Unlike Crank though, some people may feel that there is some plot in Warrior that it is important not to spoil. Well if you have seen the trailers inundating everything from theaters to TV to Hulu you already know nine tenths of the plot. So warning right here, I am going to spoil the hell out of Warrior.
This is the story of two brothers, Brendan, the walking cliché of the perfect good guy underdog, and Tommy, the anti-hero. Tommy is actually an interesting character. He is haunted by his broken childhood home and his motivations don’t become clear until about two thirds of the way through the movie. Brendan, on the other hand, is completely transparent. He is an underpaid teacher, the bank is going to foreclose on his house, his wife doesn’t want him to fight and it is strongly hinted that she made him quit fighting. His fighting style is to get his ass kicked round over and over again and then to bust out a submission right at the buzzer. Tommy has the opposite fighting style. Apparently he wrestled in school, but you wouldn’t know it from watching him fight because he loves to stand and bang. In fact he knocks almost all his opponents out in the first round. His motivations become clear when we find out that he is fighting to make money for the widow of his dead marine buddy. Of course to do this he goes AWOL from Iraq and ends up in Pittsburgh at his Dad’s house. I knew a guy whose job was to catch AWOL soldiers and he said the first place to look is always the parents’ house and then the girlfriend’s house. Not in this movie though, also no explanation for how an AWOL marine gets to the states from a battlefield in the Middle East. I guess he is just that much of a badass.

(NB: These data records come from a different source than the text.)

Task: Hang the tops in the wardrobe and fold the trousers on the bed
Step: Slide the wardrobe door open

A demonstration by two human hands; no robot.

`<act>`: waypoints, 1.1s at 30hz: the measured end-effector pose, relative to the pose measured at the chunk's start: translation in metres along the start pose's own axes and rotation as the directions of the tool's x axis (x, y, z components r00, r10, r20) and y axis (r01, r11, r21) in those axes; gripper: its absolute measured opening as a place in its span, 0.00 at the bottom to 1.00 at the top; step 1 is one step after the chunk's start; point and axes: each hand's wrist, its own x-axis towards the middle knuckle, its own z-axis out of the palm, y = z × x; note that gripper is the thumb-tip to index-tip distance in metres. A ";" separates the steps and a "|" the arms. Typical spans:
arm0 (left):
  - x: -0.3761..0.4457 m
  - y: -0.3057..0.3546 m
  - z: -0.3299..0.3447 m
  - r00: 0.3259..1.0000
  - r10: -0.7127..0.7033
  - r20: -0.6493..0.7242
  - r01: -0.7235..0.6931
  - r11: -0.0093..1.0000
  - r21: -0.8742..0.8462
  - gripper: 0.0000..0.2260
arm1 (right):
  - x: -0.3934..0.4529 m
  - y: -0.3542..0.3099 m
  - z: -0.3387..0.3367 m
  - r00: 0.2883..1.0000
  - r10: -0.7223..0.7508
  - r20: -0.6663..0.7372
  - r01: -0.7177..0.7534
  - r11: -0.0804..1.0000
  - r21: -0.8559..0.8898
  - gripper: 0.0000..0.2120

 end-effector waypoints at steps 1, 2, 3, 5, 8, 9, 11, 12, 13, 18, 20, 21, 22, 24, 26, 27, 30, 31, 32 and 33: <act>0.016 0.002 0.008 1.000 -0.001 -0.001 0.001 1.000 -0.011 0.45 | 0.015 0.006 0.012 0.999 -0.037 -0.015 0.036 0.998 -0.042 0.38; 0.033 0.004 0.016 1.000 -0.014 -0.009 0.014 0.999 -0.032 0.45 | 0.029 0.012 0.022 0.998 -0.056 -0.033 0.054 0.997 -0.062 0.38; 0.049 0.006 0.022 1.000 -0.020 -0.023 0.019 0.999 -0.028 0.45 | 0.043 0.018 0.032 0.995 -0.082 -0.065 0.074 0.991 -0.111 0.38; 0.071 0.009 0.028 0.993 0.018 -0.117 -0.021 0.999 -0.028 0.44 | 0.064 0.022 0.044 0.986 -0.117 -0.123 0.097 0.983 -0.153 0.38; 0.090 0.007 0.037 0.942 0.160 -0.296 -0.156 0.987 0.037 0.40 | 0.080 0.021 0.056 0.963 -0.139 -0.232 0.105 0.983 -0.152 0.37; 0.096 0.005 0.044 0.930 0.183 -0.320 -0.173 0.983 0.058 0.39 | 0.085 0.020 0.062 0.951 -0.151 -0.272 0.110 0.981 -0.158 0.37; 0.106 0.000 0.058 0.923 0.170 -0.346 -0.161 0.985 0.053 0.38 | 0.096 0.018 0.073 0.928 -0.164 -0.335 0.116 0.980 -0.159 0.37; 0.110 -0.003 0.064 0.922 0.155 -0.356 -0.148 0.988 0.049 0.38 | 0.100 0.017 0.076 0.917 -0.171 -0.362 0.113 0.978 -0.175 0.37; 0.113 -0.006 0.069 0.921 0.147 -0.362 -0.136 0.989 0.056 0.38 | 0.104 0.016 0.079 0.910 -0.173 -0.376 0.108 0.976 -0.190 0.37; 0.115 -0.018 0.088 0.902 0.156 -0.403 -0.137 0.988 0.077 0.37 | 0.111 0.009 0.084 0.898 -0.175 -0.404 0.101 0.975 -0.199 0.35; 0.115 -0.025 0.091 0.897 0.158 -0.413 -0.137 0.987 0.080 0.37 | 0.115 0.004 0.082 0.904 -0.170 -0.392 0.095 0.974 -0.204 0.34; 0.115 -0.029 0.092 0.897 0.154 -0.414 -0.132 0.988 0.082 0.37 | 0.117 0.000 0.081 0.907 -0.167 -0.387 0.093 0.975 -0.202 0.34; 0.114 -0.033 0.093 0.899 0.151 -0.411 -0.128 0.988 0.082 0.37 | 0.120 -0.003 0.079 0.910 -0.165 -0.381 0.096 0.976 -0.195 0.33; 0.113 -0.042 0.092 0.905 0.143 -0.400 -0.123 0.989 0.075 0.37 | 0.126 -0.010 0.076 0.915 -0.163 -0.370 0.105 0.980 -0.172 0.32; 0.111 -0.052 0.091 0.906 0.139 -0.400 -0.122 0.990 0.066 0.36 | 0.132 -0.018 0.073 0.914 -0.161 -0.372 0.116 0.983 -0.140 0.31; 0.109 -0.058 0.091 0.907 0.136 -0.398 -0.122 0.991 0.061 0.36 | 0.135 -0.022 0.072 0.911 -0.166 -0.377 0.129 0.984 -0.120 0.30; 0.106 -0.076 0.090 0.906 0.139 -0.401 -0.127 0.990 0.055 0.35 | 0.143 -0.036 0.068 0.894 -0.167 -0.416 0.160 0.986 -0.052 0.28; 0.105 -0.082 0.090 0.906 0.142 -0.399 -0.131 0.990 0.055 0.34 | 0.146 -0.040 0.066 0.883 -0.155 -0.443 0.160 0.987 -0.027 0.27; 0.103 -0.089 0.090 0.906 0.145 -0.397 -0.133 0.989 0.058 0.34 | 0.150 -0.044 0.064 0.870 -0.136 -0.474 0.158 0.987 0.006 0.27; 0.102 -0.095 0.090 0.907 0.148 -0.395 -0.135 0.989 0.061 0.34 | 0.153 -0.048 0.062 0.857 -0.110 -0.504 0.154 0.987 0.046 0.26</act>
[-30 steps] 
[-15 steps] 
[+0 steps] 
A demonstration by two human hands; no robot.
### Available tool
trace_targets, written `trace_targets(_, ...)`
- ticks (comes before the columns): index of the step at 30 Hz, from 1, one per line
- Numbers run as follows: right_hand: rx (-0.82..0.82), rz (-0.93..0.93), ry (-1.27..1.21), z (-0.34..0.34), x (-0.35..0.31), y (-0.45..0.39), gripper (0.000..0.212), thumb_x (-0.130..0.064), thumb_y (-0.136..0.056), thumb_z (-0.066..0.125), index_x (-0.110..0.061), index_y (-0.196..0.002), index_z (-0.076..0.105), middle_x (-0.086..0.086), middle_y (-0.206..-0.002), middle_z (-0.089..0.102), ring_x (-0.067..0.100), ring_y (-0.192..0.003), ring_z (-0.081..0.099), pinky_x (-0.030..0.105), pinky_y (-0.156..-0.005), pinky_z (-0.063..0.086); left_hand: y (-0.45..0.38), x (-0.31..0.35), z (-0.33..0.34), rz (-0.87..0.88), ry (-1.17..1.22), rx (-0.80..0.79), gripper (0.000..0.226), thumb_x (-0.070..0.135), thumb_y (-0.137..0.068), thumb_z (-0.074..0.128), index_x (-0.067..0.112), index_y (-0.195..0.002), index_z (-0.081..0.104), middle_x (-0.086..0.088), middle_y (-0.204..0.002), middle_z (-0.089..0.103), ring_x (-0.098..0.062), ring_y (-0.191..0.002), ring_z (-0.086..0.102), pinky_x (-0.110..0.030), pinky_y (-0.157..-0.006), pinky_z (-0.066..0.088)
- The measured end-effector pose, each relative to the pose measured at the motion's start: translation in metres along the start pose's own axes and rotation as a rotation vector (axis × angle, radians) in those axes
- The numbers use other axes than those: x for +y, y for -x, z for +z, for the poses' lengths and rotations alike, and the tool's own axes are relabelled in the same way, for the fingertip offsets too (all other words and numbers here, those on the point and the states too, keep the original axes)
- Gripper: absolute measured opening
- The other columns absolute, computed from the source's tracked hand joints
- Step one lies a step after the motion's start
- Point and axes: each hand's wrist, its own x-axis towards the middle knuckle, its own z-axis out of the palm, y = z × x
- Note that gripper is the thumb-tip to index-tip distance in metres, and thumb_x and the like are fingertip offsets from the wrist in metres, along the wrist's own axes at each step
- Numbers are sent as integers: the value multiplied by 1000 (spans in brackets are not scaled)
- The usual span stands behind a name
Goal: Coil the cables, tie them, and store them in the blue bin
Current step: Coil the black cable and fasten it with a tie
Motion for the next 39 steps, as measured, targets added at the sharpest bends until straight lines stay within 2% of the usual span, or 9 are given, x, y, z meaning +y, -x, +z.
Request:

Now as everyone who has watched the trailer knows the mma fights take place in a tournament for the top 16 middleweights in the world. This was strange because it sets up the universe of the movie as a place where the UFC has existed and mma is popular enough to be on ESPN, Rashad Evans and Stephan Bonnar are shown commentating on ESPN, but somehow the UFC does not have any of the top 16 middleweights. Also the tournament is set up and run by an organization called Sparta, which was created by TapOut. Nice marketing guys. This leads me to assume that the story takes place in an alternate reality where mma is popular and the UFC existed but somehow failed. I initially assumed that the UFC had not been bought by Dana White and the Fertitta brothers but later they show Evans and Bonnar commentating for ESPN. So either the UFC failed after a couple of seasons of The Ultimate Fighter or the filmmakers are trying to say that Evans and Bonnar would have been famous even without the show. (They also show quite a few classic UFC posters in the background of many scenes.) Either way the idea of Warrior as science fiction due to its implication of alternate universes was one of my top three favorite things about the movie. My other two favorite moments were a cameo by author Sam Sheridan as a fight commentator, (Nate Marquardt and Anthony Johnson also make appearances) and a great new cheesy movie catch phrase rolling game. This last bit needs some explanation.
Every mma movie has really cheesy, so bad its good, moments in it. For instance after Never Back Down came out if there were two mismatched guys rolling at my gym anyone who yelled “Never back down!” as advice was sure to get a few chuckles. Bonus points if you did it at a tournament. Needless to say I was rabid with anticipation for a new catch phrase from Warrior. As I watched the movie I was starting to worry it wouldn’t happen. The movie is just shy of three hours long and there had not been a single catch phrase moment. Then right at the end it happens.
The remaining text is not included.